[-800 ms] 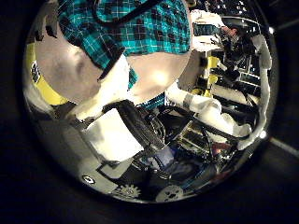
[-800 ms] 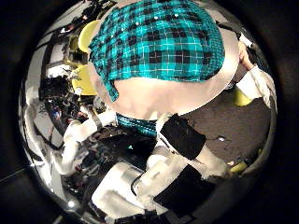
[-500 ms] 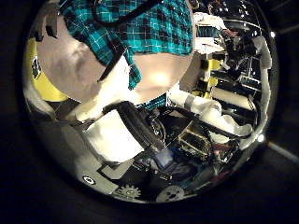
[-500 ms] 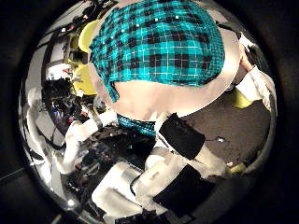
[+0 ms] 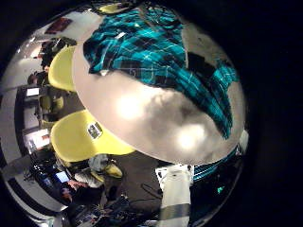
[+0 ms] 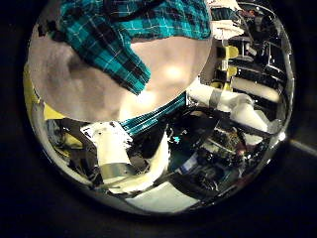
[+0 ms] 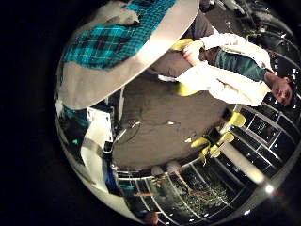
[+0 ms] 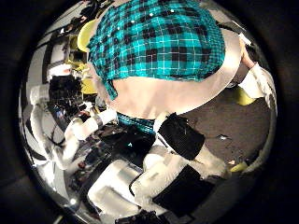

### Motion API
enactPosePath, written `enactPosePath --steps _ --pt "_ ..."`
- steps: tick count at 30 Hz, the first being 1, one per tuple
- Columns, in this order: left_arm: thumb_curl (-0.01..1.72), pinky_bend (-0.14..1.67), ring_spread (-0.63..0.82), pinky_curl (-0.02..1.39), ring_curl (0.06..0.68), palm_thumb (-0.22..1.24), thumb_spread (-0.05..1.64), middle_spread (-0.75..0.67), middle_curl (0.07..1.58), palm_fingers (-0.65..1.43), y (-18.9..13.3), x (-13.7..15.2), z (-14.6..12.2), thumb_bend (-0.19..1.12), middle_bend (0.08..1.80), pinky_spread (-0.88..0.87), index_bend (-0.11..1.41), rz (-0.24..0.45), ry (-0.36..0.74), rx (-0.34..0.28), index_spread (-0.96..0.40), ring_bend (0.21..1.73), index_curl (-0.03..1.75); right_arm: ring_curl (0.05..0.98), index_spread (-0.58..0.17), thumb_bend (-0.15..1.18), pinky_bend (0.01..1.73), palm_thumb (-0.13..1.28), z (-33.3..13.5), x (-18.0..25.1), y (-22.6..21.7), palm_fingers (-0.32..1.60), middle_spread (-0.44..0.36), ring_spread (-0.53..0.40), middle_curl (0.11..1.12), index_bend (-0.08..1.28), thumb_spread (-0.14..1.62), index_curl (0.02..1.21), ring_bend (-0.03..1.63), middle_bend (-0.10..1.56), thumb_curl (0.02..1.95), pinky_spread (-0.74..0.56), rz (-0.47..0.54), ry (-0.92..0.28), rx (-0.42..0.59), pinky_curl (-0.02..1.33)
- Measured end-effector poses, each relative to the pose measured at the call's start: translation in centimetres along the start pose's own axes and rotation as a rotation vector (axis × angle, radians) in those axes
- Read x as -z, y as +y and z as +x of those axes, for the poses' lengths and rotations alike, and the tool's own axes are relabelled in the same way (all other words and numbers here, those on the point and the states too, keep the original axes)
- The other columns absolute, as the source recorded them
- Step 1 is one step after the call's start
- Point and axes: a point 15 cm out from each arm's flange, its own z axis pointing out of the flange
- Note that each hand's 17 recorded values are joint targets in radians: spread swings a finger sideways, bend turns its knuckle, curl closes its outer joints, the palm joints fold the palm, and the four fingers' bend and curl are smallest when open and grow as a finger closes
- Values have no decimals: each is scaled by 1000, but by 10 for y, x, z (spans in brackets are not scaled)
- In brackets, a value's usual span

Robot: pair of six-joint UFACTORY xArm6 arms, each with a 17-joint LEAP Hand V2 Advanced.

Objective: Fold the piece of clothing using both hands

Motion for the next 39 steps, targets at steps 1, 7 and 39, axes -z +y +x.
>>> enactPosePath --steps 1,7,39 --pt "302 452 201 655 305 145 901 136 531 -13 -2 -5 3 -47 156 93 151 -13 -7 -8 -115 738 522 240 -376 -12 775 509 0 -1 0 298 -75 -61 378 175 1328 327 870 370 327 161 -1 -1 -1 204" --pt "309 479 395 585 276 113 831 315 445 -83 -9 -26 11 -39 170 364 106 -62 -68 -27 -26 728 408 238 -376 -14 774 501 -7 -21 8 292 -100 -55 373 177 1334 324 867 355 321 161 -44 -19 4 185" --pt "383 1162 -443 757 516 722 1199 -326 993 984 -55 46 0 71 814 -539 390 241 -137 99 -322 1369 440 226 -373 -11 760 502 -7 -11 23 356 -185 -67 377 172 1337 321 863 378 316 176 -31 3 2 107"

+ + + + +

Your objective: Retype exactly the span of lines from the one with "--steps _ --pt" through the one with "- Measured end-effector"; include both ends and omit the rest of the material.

Answer box:
enactPosePath, written `enactPosePath --steps _ --pt "_ ..."`
- steps: tick count at 30 Hz, the first being 1, one per tuple
- Columns, in this order: left_arm: thumb_curl (-0.01..1.72), pinky_bend (-0.14..1.67), ring_spread (-0.63..0.82), pinky_curl (-0.02..1.39), ring_curl (0.06..0.68), palm_thumb (-0.22..1.24), thumb_spread (-0.05..1.64), middle_spread (-0.75..0.67), middle_curl (0.07..1.58), palm_fingers (-0.65..1.43), y (-18.9..13.3), x (-13.7..15.2), z (-14.6..12.2), thumb_bend (-0.19..1.12), middle_bend (0.08..1.80), pinky_spread (-0.88..0.87), index_bend (-0.11..1.41), rz (-0.24..0.45), ry (-0.36..0.74), rx (-0.34..0.28), index_spread (-0.96..0.40), ring_bend (0.21..1.73), index_curl (-0.03..1.75); right_arm: ring_curl (0.05..0.98), index_spread (-0.58..0.17), thumb_bend (-0.15..1.18), pinky_bend (0.01..1.73), palm_thumb (-0.13..1.28), z (-33.3..13.5), x (-18.0..25.1), y (-22.6..21.7), palm_fingers (-0.32..1.60), middle_spread (-0.44..0.36), ring_spread (-0.53..0.40), middle_curl (0.11..1.12), index_bend (-0.08..1.28), thumb_spread (-0.14..1.62), index_curl (0.02..1.21), ring_bend (-0.03..1.63), middle_bend (-0.10..1.56), thumb_curl (0.02..1.95), pinky_spread (-0.74..0.56), rz (-0.47..0.54), ry (-0.92..0.28), rx (-0.42..0.59), pinky_curl (-0.02..1.33)
- Measured end-effector poses, each relative to the pose measured at the call's start: translation in centimetres along the start pose's own axes and rotation as a rotation vector (axis × angle, radians) in those axes

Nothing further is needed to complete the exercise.